→ **Exercise description**: Because the copy must hold no pictures, return the data below with all of its words intact.

→ **Material provided**:

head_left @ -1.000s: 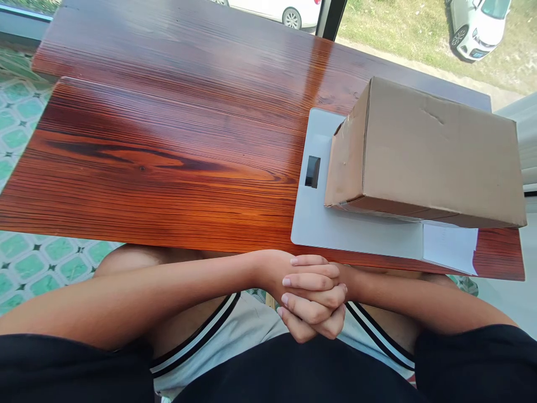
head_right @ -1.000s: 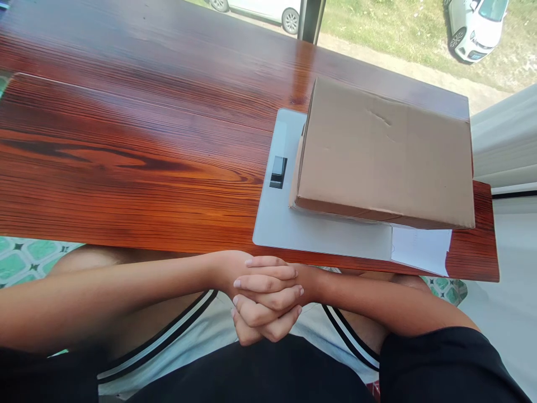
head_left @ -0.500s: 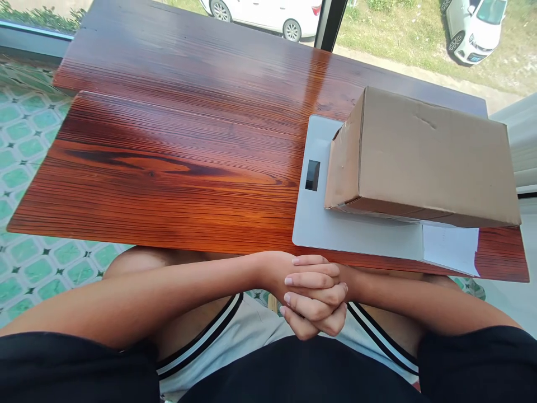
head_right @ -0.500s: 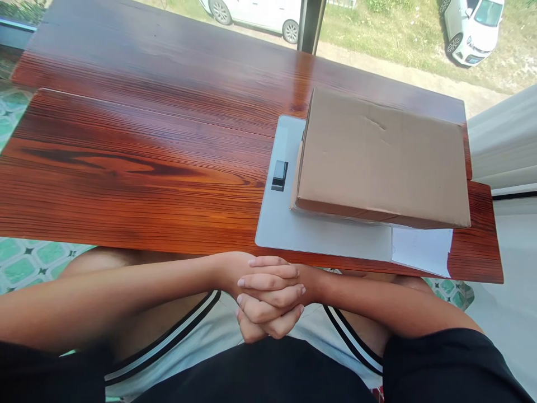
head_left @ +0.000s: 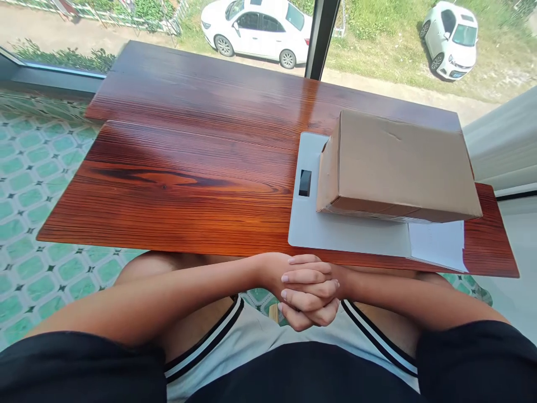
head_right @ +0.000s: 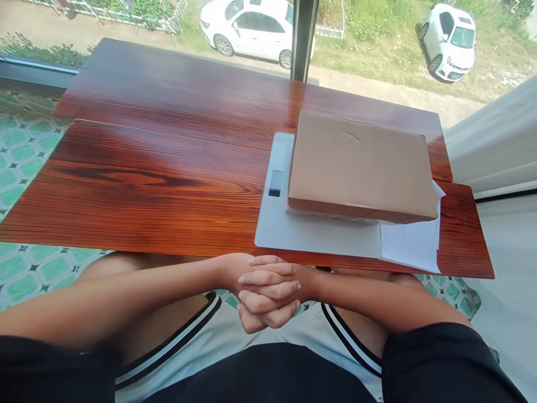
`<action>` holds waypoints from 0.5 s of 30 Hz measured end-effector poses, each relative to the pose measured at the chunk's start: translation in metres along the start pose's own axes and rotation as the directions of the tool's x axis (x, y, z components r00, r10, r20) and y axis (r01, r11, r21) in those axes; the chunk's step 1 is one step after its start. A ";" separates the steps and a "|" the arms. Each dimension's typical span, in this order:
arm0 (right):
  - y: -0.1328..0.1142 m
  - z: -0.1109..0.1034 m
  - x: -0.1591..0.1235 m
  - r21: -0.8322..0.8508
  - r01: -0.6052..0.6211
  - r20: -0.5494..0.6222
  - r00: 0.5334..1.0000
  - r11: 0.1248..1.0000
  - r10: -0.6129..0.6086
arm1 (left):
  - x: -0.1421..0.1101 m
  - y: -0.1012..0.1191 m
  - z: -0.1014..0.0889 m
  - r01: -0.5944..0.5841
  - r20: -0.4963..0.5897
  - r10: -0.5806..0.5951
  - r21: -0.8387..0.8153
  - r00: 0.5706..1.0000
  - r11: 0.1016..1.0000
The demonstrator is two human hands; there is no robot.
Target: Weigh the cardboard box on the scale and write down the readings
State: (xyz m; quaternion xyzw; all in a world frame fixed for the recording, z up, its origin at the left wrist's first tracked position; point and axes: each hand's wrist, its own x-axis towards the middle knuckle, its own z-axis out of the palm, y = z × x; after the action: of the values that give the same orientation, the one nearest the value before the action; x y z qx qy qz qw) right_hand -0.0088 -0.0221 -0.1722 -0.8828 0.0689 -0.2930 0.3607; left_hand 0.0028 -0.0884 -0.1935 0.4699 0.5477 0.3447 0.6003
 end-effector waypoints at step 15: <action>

→ **Exercise response**:
head_left @ -1.000s: 
head_right @ -1.000s: 
head_left @ -0.500s: 
head_right @ -0.500s: 
head_left @ +0.000s: 
head_right @ +0.000s: 
`<action>` holds waypoints from 0.5 s of 30 Hz measured end-effector poses, each relative to the pose measured at the chunk's start: translation in metres along the start pose's own axes and rotation as the directions of the tool's x axis (x, y, z components r00, r10, r20) and y axis (r01, r11, r21) in those axes; the chunk's step 1 is one step after its start. A ";" separates the steps and a "|" the arms. Each dimension's typical span, in this order:
arm0 (right):
  - y: -0.1328..0.1142 m
  - z: -0.1109..0.1034 m
  - x: -0.1591..0.1235 m
  - r21: -0.8322..0.8508
  - r01: -0.6052..0.6211
  - r20: -0.5494..0.6222
  - r00: 0.5334..1.0000
  - r11: 0.1248..1.0000
  - r10: -0.6129..0.6086
arm1 (left):
  - x: -0.1421..0.1101 m
  - y: -0.1012..0.1191 m
  - z: -0.1014..0.0889 m
  - r01: -0.5944..0.5841
  - r20: -0.4963..0.5897
  - r10: -0.5806..0.5951
  - r21: -0.8387..0.8153
  - r00: 0.5706..1.0000
  - r11: 0.1016..1.0000
The demonstrator is two human hands; there is no robot.
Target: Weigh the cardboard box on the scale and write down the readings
State: (xyz m; quaternion xyzw; all in a world frame fixed for the recording, z up, its origin at the left wrist's first tracked position; point and axes: each hand's wrist, its own x-axis towards the middle knuckle, its own z-axis out of the palm, y = z × x; after the action: of the values that give the same orientation, the one nearest the value before the action; x y z qx qy qz qw) right_hand -0.0088 -0.0221 -0.1722 -0.8828 0.0689 -0.2930 0.3607; left_hand 0.0028 -0.0884 -0.1935 0.4699 0.5477 0.3447 0.6003
 end-effector waypoints at step 15: <action>

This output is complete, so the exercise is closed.